Spectroscopic assays of cyt c reduction activities (a) and cyt c oxidation activities (b) of E. gracilis (green) and S. scrofa (orange) SC I + III₂ + IV, monitored at 558 or 550 nm for Eg- or equine cyt c respectively as indicated. Data are presented as mean values ± standard error of mean (SEM), n = 3 biologically independent activity experiments. c Surface electrostatic potentials of Eg-CIV, equine cyt c (PDB 1HRC) and Eg-cyt c (UniProt: P00076, AlphaFold predicted structure). Electrostatic potentials are calculated using the APBS plugin of PyMOL colored by a symmetric color ramp from −5 kT/e (red) to +5 kT/e (blue). d Eg-CIV and Eg-cyt c aligned to the mammalian CIV-cyt c complex structure (PDB 5IY5). The star indicates electrostatic repulsion between Eg-CIV and Eg-cyt c if adopting the same association orientation as mammalian CIV-cyt c.
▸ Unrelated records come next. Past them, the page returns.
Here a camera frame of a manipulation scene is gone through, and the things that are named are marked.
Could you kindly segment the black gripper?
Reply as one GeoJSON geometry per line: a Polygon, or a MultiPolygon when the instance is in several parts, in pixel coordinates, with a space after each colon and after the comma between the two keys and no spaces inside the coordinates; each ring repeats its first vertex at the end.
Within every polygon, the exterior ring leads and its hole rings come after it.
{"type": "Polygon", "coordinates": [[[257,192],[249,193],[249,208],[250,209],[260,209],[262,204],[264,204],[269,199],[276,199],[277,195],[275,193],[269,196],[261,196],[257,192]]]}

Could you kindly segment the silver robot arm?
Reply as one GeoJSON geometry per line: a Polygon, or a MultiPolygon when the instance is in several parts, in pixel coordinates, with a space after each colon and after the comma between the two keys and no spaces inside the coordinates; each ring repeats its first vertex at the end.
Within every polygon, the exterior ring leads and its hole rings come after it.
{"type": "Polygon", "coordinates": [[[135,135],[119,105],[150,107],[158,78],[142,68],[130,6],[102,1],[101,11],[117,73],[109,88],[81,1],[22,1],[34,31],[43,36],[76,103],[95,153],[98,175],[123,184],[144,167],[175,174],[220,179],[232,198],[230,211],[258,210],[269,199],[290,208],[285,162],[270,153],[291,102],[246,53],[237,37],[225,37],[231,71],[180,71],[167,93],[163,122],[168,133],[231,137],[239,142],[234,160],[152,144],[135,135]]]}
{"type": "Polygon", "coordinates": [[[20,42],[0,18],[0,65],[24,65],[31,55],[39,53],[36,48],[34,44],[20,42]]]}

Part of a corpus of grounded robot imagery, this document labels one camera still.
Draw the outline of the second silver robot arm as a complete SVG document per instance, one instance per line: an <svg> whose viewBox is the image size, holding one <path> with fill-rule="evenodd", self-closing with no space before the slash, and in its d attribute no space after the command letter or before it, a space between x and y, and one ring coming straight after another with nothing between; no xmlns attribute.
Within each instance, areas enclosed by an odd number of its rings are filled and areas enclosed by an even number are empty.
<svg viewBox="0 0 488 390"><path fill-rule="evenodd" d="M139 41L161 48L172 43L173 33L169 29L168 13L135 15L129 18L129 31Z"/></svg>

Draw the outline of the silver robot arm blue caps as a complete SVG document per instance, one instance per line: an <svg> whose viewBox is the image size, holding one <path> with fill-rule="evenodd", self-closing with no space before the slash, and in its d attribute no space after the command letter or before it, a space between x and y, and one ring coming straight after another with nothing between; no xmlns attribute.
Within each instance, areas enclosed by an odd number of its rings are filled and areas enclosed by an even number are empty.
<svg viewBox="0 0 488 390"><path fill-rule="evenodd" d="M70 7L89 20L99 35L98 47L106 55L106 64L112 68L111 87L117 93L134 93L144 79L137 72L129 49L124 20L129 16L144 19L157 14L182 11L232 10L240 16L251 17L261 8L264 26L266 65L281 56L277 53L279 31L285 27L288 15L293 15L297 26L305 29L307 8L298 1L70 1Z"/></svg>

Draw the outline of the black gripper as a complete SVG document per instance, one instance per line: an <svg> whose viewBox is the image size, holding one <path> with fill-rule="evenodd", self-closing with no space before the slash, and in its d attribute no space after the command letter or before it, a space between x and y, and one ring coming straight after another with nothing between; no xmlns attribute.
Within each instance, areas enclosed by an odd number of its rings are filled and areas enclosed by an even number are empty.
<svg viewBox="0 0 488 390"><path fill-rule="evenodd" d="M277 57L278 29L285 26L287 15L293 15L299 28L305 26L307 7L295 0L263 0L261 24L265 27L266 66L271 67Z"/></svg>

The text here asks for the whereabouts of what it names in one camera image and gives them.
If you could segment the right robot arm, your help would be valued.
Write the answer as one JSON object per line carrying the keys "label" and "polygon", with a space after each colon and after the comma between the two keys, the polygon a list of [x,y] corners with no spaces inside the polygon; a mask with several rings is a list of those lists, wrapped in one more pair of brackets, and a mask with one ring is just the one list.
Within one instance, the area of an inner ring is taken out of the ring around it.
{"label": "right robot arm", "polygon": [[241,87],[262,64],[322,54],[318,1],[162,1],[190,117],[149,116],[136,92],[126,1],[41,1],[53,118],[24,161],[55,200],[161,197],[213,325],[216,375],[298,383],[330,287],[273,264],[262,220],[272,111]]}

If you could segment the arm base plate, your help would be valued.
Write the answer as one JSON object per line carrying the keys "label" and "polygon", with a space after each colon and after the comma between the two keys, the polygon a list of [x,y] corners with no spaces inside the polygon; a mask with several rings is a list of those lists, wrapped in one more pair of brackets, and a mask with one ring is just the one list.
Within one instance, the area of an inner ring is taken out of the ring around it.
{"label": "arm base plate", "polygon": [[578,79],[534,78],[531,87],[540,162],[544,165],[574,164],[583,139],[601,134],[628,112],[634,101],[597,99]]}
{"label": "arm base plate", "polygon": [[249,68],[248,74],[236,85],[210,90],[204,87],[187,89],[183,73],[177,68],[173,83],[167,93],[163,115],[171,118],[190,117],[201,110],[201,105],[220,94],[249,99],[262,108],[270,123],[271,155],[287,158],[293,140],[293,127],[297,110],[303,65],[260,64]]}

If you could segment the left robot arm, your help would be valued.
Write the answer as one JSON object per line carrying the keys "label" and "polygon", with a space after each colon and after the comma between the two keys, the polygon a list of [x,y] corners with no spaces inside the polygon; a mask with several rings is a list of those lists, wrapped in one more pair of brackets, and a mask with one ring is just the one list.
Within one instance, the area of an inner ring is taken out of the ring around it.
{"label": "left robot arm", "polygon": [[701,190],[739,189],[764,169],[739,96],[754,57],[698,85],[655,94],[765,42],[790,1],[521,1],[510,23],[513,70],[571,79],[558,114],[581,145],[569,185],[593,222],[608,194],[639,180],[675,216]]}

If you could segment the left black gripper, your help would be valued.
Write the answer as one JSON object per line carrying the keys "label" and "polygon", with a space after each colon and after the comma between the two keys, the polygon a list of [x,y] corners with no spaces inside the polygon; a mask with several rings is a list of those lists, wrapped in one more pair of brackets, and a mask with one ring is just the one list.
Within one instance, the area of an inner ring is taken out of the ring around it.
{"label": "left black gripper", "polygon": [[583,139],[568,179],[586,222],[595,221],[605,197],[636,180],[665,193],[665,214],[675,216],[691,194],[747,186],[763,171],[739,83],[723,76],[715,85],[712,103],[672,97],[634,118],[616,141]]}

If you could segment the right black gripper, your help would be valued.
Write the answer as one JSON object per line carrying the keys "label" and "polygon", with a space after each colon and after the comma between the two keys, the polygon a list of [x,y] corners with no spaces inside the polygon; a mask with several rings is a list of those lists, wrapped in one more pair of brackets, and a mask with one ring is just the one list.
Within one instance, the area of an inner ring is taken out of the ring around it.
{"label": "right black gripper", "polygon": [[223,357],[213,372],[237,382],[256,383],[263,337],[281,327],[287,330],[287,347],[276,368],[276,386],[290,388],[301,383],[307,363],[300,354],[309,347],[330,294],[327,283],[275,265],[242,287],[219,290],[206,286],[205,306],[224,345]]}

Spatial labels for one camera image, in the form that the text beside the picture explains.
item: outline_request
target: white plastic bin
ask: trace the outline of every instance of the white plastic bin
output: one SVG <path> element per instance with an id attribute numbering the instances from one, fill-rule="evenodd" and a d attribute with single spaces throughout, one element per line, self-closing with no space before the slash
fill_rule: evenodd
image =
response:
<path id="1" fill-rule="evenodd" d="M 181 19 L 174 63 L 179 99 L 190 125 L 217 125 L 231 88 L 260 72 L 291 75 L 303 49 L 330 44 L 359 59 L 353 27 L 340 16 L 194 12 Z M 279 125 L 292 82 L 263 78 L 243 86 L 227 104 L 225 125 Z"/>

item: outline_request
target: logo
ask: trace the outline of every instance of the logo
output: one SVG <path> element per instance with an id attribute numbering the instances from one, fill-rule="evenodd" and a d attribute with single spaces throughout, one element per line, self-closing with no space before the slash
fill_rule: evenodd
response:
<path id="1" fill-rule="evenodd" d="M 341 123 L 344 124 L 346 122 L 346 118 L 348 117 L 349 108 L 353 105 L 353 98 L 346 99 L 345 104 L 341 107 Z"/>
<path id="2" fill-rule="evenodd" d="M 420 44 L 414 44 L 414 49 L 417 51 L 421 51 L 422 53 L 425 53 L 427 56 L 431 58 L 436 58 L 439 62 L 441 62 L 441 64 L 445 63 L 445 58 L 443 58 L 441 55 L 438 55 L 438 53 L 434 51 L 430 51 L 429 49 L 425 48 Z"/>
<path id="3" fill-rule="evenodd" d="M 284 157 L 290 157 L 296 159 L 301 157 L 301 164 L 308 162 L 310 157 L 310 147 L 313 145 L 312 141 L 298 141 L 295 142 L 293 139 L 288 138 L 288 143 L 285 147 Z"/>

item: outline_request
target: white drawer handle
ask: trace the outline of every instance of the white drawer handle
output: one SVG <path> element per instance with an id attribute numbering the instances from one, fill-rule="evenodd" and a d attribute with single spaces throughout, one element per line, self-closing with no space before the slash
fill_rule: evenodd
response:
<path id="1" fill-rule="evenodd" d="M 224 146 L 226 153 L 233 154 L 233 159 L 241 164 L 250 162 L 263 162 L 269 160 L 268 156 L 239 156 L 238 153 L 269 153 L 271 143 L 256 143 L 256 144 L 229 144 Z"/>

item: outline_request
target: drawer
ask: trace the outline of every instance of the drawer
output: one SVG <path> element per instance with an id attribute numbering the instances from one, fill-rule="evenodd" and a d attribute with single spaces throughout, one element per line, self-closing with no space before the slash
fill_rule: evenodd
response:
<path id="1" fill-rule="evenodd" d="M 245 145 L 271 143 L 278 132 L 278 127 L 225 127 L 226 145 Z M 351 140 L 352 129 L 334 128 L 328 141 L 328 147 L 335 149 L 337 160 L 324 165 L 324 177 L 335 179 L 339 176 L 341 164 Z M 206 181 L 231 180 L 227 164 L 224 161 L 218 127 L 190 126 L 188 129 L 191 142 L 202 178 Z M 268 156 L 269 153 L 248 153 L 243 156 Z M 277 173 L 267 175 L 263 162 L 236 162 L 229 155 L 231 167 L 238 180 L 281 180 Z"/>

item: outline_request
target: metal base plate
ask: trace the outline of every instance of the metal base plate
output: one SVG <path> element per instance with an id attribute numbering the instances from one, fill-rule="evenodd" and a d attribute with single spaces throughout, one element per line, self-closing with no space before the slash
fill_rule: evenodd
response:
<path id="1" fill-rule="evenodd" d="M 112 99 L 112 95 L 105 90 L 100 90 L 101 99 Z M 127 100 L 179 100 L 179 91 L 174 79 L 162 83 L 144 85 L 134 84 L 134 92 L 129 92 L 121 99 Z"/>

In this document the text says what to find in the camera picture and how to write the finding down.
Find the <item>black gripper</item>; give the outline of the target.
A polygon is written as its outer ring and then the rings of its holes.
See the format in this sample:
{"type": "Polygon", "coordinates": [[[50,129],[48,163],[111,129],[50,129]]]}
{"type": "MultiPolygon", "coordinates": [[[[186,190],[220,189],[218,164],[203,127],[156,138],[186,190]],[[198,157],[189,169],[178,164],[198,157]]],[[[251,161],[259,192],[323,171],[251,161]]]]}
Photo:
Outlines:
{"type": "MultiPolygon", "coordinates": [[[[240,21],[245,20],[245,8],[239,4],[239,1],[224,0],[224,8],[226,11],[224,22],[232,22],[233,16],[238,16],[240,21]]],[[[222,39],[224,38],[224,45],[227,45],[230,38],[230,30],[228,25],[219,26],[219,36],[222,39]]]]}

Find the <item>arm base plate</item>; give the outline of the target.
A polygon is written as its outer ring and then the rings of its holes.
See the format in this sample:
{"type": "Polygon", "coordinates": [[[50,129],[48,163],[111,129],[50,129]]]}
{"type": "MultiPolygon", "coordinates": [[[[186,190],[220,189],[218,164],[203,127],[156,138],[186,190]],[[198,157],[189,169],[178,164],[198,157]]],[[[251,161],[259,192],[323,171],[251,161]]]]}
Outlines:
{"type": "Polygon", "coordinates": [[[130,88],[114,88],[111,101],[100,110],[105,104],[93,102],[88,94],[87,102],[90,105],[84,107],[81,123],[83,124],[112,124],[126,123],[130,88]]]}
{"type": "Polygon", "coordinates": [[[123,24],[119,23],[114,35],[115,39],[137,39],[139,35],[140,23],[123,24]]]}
Key residues are shown as sticks and colored by elements. e MD simulation (Run 1) of Eg-CIV+Eg-cyt c with potential key interacting residues shown as sticks and colored by elements. f MD trajectories (Run 1–3) of the center-of-mass distance between CIV and cyt c (upper panel) and the root-mean-square deviation (RMSD) of cyt c relative to the last frame of the simulation (lower panel) after aligning the entire CIV-cyt c complex with CIV during the 2000 ns MD simulation run. Source data are provided as a Source Data file.